### Task description
Output, exactly and in full, only the lines from the one containing "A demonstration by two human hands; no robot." to the last line of the data. Pictures should not appear.

### The data
★ ★ ★ ★ ★ ★ ★
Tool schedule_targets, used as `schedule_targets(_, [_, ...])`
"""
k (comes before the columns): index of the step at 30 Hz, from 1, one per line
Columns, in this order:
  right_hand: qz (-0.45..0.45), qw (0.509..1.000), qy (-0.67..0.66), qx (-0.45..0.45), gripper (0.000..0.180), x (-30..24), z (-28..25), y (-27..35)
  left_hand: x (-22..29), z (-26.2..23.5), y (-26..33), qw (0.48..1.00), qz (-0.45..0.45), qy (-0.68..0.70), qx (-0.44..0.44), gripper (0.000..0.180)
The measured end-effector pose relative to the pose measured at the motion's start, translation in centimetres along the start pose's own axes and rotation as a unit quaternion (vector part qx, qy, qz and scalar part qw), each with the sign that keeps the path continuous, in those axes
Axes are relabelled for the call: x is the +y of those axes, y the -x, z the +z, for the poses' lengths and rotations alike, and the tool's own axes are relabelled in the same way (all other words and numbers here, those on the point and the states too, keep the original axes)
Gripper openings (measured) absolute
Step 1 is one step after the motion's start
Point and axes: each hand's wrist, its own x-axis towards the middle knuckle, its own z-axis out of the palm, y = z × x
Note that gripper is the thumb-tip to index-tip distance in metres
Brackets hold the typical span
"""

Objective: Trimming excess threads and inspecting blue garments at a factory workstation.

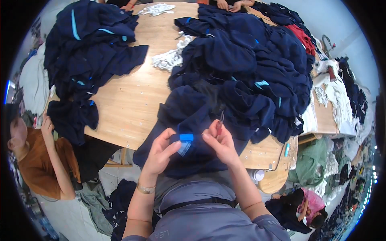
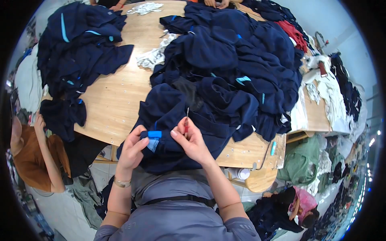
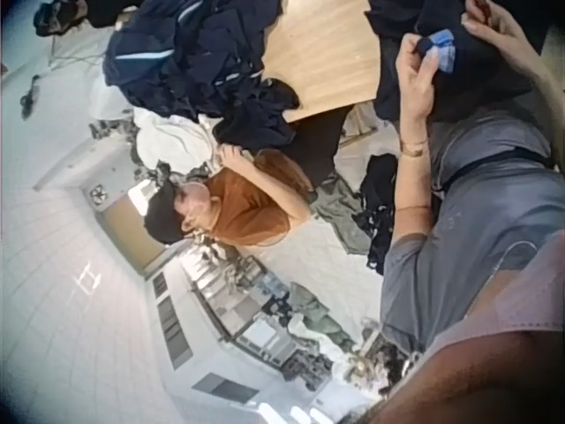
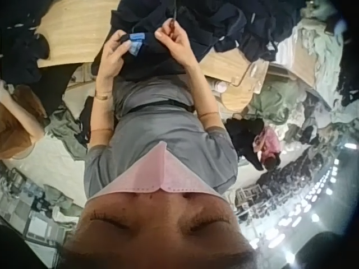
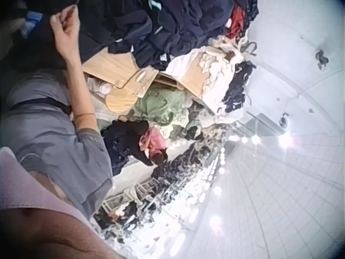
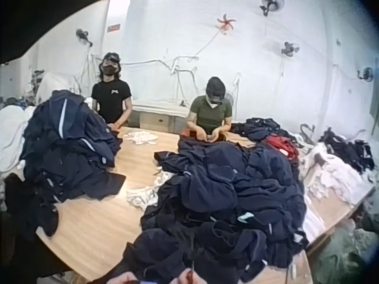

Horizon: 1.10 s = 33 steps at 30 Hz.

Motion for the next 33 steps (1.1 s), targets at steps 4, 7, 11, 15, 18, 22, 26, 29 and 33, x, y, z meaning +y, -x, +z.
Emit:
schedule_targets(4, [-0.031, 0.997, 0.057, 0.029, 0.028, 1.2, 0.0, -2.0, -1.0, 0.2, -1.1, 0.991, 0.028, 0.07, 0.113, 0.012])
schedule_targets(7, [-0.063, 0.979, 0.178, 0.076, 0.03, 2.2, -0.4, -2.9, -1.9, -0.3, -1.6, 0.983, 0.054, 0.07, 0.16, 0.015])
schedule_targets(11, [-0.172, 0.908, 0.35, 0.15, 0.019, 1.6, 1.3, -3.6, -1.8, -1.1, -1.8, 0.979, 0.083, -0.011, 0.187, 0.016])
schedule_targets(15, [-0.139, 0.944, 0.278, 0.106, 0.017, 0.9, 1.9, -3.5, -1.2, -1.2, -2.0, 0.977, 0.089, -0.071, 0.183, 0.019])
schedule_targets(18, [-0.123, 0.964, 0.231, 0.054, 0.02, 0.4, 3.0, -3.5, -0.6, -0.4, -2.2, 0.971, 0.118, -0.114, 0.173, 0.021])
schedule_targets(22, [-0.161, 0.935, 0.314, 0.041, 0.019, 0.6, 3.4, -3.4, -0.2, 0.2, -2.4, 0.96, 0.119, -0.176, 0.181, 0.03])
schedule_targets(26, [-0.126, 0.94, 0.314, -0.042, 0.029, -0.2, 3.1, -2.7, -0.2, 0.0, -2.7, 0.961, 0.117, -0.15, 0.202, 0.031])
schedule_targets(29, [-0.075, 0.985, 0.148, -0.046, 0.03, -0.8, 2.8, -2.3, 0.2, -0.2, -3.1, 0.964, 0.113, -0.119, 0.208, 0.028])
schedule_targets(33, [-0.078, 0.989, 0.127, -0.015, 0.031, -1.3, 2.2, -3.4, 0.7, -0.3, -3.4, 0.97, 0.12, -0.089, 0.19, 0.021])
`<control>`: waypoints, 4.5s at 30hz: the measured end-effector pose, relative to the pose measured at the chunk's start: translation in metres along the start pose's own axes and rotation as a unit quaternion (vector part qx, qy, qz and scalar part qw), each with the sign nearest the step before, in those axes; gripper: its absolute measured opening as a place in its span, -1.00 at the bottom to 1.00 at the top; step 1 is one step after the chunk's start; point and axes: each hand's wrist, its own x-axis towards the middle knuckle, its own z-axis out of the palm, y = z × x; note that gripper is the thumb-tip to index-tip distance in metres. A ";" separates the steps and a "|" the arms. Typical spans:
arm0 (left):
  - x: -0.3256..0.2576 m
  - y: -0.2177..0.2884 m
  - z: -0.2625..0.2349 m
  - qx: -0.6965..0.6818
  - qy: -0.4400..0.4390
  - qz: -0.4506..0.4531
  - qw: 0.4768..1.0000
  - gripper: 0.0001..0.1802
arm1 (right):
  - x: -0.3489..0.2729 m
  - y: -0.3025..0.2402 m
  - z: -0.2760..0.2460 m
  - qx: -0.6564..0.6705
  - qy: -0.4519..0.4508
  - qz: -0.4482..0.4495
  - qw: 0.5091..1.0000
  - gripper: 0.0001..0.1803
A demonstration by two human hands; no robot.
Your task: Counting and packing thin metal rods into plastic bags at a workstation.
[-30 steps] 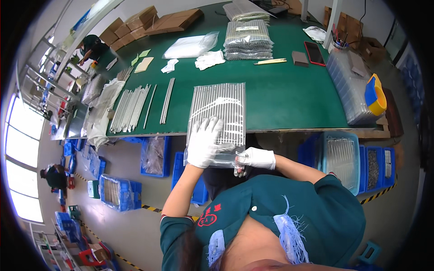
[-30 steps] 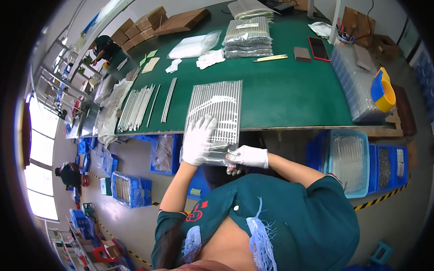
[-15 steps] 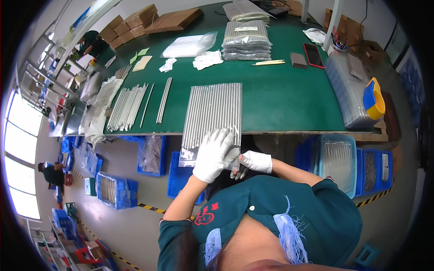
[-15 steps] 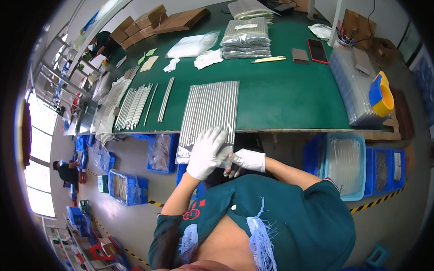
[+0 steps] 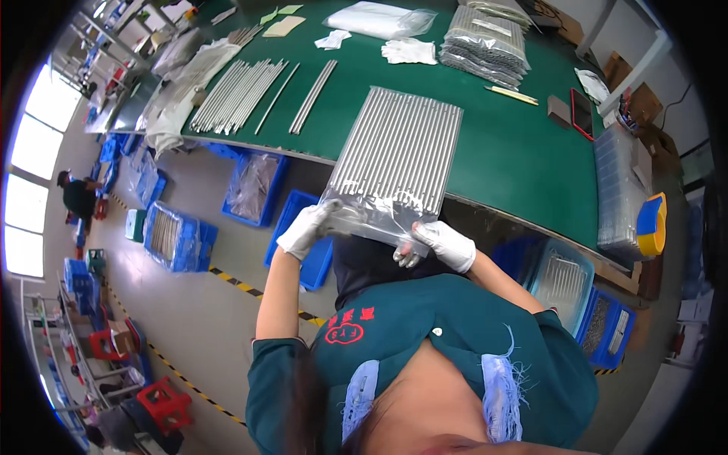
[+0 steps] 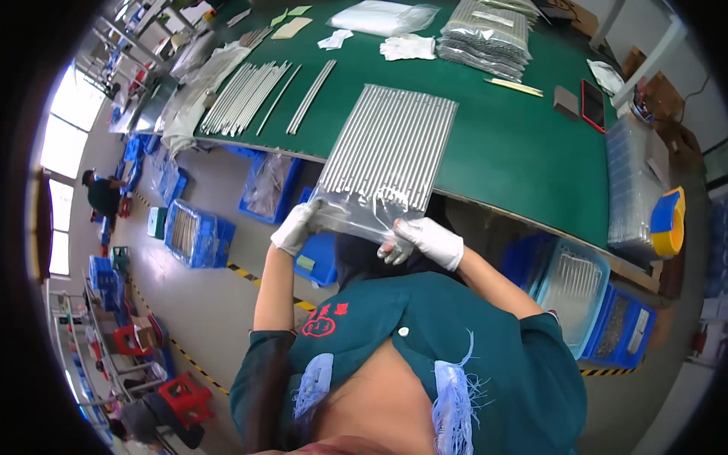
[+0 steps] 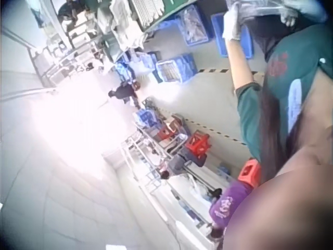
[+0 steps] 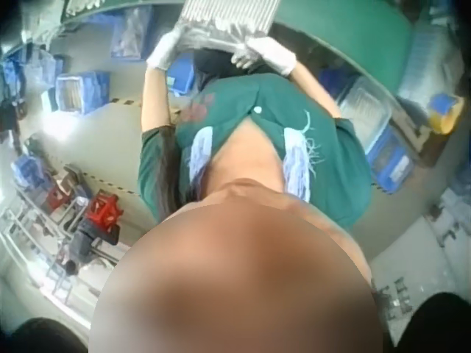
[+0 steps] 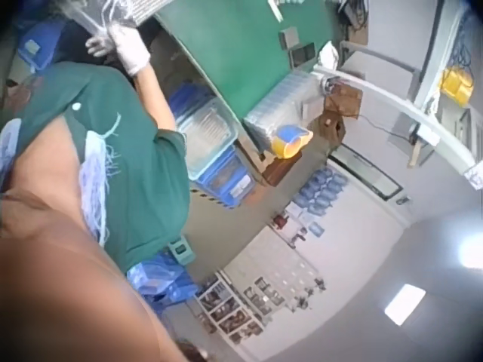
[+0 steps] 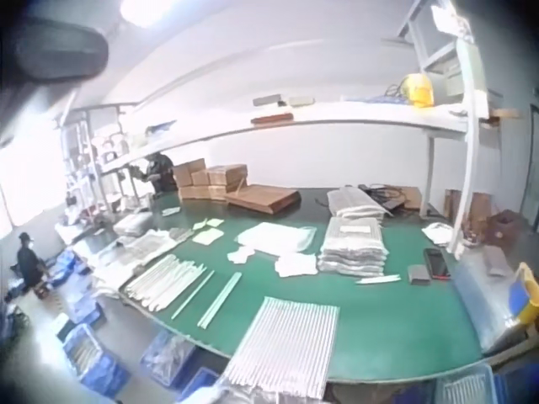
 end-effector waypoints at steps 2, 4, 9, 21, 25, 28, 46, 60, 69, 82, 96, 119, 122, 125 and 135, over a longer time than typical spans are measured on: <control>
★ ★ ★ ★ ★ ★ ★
### Answer to this exercise
A demonstration by two human hands; no robot.
Your task: Counting and packing thin metal rods into plastic bags at a workstation.
[-30 steps] 
[-30 steps] 
[-15 steps] 
[-15 steps] 
[+0 steps] 
[+0 steps] 
[+0 steps] 
[+0 steps] 
[+0 steps] 
[+0 steps] 
 end-effector waypoints at steps 2, 4, 9, 21, 25, 28, 46, 60, 69, 82, 96, 119, 122, 125 and 135, over a longer time than typical spans are measured on: <control>

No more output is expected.